Task description.
The lines from the top of the data down to the line with "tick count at" should be repeated exactly, both ends included.

*** Input data ***

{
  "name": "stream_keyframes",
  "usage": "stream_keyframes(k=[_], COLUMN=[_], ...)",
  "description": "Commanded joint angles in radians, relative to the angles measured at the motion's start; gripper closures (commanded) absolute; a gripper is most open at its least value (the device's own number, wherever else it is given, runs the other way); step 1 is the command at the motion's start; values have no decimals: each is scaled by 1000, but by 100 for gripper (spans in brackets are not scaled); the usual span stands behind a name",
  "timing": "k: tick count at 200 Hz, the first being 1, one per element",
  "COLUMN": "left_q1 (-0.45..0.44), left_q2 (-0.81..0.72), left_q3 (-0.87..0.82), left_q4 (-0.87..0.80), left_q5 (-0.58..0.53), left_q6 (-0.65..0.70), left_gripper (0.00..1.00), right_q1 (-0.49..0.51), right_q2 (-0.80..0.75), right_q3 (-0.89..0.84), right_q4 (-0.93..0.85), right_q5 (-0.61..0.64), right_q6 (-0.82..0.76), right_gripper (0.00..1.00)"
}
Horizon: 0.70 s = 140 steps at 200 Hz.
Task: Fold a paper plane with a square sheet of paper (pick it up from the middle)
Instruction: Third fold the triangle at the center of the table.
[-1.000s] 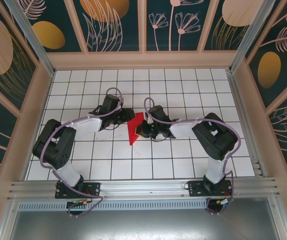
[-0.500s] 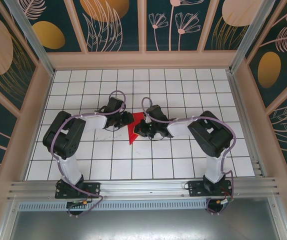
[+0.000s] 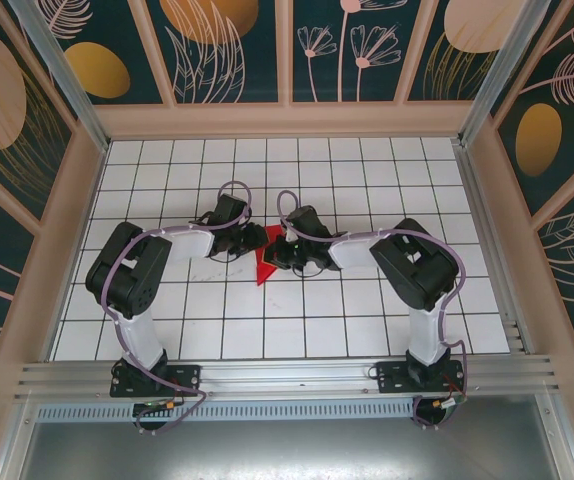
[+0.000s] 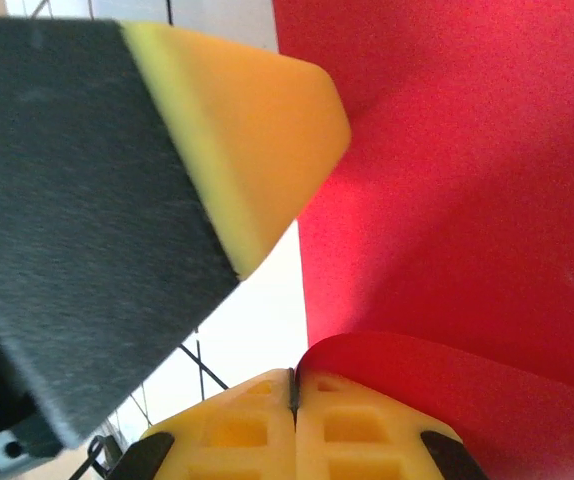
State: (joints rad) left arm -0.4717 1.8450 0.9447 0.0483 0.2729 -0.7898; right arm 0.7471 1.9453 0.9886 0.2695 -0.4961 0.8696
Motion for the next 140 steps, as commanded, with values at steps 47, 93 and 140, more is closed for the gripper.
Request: stream_keyframes(k=[47, 93, 140], left_q1=[-2, -2, -2], left_q2=[17, 16, 18], left_q3=[0, -8, -7], left_q4=[-50, -50, -48], left_q5=[3, 6, 9], left_q6=[14, 12, 11], left_gripper=[68, 68, 68], right_q1=[13, 14, 18], right_q2=[19, 30, 43], right_q3=[26, 38, 50], right_q4=[-81, -74, -83], right_q5=[-10, -14, -22], right_q6=[-62, -65, -78], right_gripper=[100, 100, 100])
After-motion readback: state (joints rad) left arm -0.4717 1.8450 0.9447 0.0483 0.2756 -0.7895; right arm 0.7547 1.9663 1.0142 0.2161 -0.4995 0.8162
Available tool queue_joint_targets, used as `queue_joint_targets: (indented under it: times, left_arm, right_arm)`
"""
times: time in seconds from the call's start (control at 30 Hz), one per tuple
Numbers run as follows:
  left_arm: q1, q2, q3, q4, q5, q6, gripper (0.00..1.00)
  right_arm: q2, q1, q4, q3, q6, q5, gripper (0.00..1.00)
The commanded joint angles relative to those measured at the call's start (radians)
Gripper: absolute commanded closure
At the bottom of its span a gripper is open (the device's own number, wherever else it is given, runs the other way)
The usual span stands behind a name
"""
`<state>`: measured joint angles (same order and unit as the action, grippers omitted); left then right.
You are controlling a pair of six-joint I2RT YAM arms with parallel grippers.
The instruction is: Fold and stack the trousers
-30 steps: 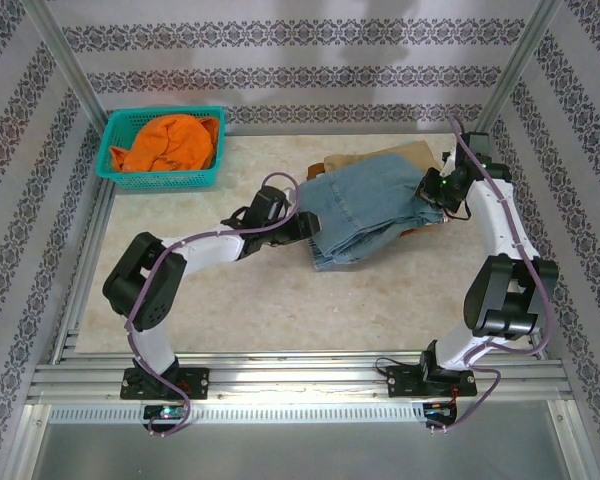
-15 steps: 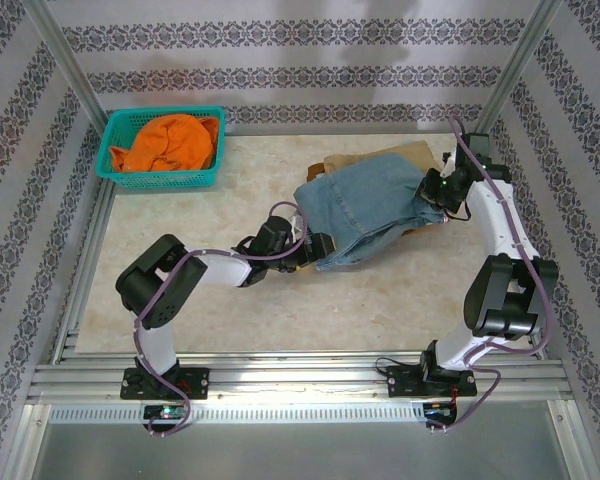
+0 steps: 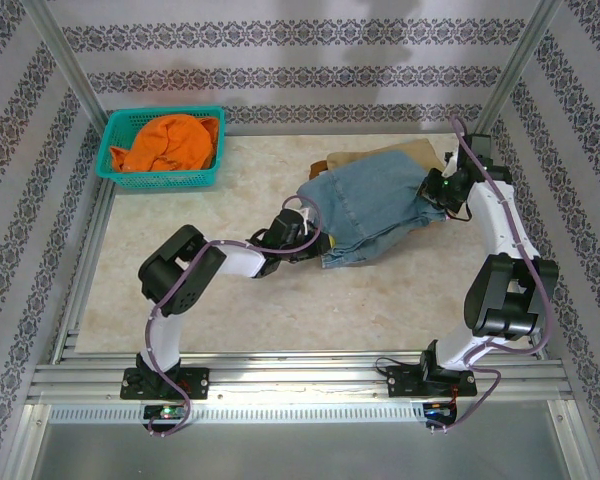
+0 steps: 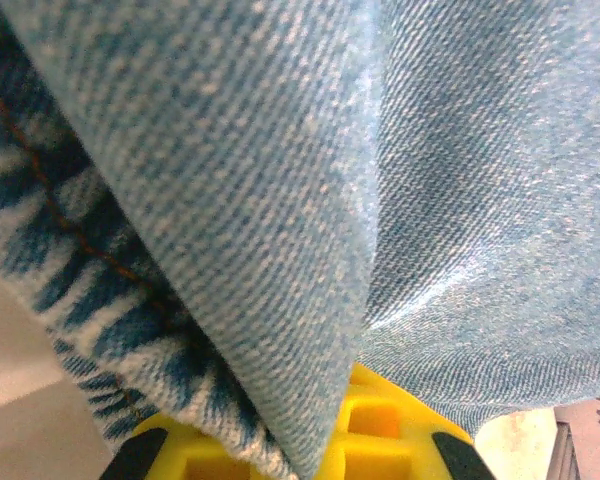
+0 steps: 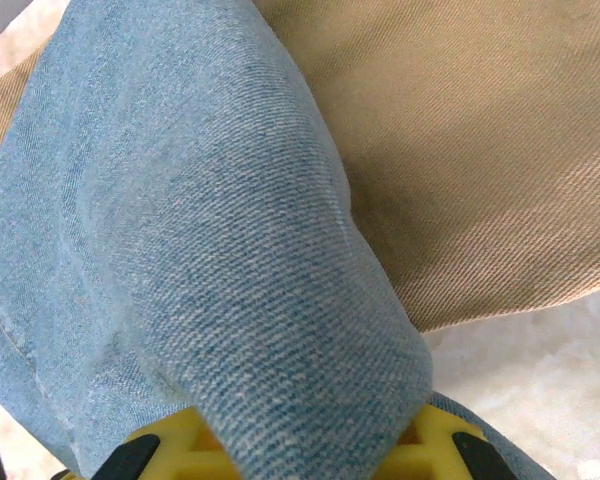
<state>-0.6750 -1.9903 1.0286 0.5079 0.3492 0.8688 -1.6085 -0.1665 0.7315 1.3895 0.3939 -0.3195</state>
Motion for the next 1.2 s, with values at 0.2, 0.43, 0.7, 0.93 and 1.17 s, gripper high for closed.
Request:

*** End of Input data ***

Exercise output.
{
  "name": "stream_keyframes",
  "usage": "stream_keyframes(k=[_], COLUMN=[_], ...)",
  "description": "Commanded joint angles in radians, relative to the angles measured at the motion's start; gripper closures (commanded) absolute; a gripper is most open at its least value (the device's own number, wherever else it is given, runs the other way); step 1 is the command at the motion's start; values have no decimals: each is scaled by 1000, but by 100 for gripper (spans in brackets are not scaled); the usual span stands behind a name",
  "timing": "k: tick count at 200 Hz, the first being 1, one per element",

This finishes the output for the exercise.